Martedì 23 Aprile 2024

Sebastian Kurz (nella foto), ex enfant prodige della politica austriaca ed ex cancelliere, comparirà il 18 dicembre davanti ai giudici del Tribunale penale di Vienna per rispondere di falso. Sono passati solo sei anni da quando l’allora giovane “Basti” prese le redini di un’Övp asfittica, trascinandola da un trionfo elettorale all’altro. Ora Kurz non è più tanto giovane, ha 37 anni, e per lui è venuta la resa dei conti.

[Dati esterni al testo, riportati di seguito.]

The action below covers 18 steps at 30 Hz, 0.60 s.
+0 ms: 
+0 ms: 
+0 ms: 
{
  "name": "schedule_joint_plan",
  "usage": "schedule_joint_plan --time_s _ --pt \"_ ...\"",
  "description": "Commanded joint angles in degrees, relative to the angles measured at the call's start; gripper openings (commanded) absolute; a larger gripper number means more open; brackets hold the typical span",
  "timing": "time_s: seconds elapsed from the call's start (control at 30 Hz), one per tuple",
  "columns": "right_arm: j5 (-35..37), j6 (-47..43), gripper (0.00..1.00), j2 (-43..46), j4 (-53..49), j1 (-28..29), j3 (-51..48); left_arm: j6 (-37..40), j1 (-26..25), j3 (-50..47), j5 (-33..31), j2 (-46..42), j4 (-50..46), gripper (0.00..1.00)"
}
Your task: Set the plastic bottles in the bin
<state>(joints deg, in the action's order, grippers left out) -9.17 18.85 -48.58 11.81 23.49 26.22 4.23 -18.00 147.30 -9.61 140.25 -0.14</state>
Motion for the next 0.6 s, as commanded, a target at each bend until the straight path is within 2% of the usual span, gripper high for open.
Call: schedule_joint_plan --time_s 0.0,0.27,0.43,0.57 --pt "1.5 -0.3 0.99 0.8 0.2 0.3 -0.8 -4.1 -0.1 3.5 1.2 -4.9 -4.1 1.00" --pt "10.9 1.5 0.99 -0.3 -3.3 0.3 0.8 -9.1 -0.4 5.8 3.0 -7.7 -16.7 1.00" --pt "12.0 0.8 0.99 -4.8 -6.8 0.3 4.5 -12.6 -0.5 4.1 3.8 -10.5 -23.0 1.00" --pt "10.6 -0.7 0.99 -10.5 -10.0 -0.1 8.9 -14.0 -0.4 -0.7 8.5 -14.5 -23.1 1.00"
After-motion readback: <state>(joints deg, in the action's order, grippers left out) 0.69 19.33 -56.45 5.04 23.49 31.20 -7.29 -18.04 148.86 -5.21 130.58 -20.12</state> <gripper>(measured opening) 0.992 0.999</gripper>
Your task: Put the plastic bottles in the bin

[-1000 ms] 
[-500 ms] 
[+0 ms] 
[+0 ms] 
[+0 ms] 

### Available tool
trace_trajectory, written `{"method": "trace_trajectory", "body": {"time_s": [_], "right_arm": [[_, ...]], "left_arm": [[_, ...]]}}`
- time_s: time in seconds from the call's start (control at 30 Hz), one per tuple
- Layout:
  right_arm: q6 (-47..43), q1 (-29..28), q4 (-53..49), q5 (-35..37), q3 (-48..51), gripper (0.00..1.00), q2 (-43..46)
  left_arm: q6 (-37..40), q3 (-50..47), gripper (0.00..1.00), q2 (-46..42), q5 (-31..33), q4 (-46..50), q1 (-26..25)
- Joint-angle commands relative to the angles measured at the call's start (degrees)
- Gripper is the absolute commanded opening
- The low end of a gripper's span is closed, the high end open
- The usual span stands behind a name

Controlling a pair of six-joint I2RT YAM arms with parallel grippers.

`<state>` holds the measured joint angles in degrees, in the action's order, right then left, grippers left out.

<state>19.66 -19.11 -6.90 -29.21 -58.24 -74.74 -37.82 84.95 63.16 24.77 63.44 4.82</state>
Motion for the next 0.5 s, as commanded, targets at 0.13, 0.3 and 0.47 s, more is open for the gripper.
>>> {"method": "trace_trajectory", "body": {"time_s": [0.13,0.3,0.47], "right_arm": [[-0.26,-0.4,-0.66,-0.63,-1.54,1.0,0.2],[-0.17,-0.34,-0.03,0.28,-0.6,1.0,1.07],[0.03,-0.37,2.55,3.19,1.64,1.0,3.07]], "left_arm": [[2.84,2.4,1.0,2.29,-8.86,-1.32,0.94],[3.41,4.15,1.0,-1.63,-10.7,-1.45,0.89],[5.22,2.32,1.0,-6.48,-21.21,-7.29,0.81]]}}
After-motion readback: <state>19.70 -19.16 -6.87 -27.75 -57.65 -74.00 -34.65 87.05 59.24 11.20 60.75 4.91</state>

Se le accuse reggeranno, rischia fino a 3 anni di reclusione, ma è improbabile che finisca in carcere, perché anche in Austria la sospensione condizionale della pena non si nega a nessuno. È escluso soltanto che si possa giungere a una “Diversion”, cioè a quella soluzione processuale che, per risparmiare i tempi e i costi di un lungo procedimento, consente all’imputato di cavarsela con il pagamento di una somma in denaro, che mette una pietra tombale sul caso. Non ne resta traccia nemmeno nel casellario giudiziario.

Per applicare la “Diversion”, però, occorre l’accordo di tutte le parti e la Wirtschafts- und Korruptionsstaatsanwaltschaft (WKStA), ovvero la Procura anticorruzione che ha indagato sul caso, lo ha escluso fin da ora: la “Diversion” è un trattamento favorevole al reo che si applica nei confronti di chi dimostri consapevolezza del delitto commesso e manifesti ravvedimento. Non è il caso di Kurz, che fin dall’inizio ha dichiarato che le accuse nei suoi confronti erano false e che la Procura agiva contro di lui per motivi politici. Insomma, quello che dicono sempre i politici in tutte le parti del mondo, da Berlusconi a Trump.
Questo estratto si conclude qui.